8. The rechargeable battery device as claimed in Claim 7, further comprising: a rectifier circuit connected electrically to said secondary induction coil for rectifying a voltage across said secondary induction coil; and a filter circuit connected electrically to said rectifier circuit for filtering output of said rectifier circuit.

9. The rechargeable battery device as claimed in Claim 7, wherein said secondary induction coil is formed as a planar spiral coil.

10. A charging device for charging a rechargeable battery device which includes a secondary induction coil connected electrically to a rechargeable battery cell, said charging device comprising a primary induction coil which is displaceable with respect to the secondary induction coil and which is capable of generating a magnetic field for inducing electric current in the secondary induction coil when said primary induction coil is juxtaposed with the secondary induction coil.

11. The charging device as claimed in Claim 10, further comprising: a DC power source for providing a DC voltage output; an oscillator circuit connected electrically to said DC power source and driven by the DC voltage output of said DC power source so as to generate a pulse train output; and a driving circuit connected electrically to said oscillator circuit and said primary induction coil, said driving circuit amplifying the pulse train output and controlling flow of electric current through said primary induction coil.

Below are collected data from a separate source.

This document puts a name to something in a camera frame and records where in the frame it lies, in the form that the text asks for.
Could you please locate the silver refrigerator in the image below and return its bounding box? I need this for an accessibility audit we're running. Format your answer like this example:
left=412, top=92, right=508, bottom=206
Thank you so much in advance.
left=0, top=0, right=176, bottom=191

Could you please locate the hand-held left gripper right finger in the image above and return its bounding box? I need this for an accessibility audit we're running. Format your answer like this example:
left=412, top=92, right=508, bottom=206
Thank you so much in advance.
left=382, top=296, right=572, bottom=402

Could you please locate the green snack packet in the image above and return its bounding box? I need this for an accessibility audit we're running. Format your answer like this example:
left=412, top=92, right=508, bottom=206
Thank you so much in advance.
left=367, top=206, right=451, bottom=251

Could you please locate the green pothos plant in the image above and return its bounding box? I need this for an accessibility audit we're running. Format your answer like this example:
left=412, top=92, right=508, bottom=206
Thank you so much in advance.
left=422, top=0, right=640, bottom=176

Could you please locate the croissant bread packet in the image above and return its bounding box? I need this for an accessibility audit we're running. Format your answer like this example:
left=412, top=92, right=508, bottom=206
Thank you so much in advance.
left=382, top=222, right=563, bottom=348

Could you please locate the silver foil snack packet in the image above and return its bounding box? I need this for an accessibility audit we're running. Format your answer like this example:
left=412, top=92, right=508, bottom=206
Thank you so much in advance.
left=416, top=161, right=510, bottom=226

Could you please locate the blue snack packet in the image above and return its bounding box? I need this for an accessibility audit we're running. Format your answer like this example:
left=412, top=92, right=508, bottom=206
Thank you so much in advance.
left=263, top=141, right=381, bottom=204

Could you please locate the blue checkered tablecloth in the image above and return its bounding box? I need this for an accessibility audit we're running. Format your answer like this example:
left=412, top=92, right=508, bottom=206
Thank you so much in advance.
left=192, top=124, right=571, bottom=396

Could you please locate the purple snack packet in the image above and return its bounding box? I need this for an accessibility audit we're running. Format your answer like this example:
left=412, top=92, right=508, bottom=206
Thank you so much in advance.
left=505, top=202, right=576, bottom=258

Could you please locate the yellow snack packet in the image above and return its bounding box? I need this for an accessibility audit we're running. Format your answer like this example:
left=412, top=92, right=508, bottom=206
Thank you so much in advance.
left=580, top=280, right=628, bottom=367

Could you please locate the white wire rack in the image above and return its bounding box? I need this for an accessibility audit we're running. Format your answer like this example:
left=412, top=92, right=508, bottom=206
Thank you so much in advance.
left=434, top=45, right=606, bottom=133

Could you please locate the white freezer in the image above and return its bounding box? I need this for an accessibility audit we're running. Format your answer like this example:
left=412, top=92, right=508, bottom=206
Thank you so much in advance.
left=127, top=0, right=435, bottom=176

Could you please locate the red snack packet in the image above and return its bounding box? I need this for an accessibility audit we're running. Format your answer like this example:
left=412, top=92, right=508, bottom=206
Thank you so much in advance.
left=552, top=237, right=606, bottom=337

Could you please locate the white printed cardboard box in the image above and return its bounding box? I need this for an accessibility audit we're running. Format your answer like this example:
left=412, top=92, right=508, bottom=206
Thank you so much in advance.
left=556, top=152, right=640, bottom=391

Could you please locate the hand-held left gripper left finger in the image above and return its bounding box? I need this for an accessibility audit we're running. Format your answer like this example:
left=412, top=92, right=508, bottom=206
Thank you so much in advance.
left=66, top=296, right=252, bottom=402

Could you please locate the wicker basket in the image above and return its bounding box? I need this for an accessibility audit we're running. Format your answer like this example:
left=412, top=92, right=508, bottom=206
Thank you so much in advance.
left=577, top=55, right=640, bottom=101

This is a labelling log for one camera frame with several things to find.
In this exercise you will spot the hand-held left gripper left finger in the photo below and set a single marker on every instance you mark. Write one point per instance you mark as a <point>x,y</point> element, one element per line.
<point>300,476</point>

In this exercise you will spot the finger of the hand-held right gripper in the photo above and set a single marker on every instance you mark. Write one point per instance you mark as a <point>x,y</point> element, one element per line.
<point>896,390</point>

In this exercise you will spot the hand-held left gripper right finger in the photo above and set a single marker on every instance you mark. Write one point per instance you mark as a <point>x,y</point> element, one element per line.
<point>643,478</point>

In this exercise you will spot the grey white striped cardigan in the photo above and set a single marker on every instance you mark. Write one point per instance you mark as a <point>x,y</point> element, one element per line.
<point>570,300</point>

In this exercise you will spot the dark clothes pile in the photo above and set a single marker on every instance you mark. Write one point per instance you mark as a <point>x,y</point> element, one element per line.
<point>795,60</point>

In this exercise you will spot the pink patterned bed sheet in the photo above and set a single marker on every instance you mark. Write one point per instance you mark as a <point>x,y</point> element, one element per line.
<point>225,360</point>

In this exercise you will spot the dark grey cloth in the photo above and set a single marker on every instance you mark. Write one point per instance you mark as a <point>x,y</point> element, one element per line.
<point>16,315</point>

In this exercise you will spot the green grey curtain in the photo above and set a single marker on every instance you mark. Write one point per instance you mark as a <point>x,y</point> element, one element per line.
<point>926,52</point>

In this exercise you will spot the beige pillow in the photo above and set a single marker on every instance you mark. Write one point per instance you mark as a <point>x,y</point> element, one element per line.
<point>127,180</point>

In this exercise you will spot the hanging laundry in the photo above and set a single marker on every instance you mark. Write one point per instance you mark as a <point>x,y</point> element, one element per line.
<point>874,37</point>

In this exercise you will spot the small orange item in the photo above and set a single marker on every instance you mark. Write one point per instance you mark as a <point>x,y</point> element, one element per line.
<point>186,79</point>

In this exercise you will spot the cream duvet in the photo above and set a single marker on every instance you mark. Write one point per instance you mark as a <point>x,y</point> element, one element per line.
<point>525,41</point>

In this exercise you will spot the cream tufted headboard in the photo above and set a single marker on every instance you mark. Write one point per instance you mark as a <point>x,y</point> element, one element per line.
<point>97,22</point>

12. The charging device as claimed in Claim 10, wherein said primary induction coil is formed as a planar spiral coil.

13. The method for charging a rechargeable battery device substantially as hereinbefore described with reference to and as illustrated in the accompanying drawings.

14. The rechargeable power supply substantially as hereinbefore described with reference to and as illustrated in the accompanying drawings.

15. The rechargeable battery device substantially as hereinbefore described with reference to and as illustrated in the accompanying drawings.

16. The charging device substantially as hereinbefore described with reference to and as illustrated in the accompanying drawings.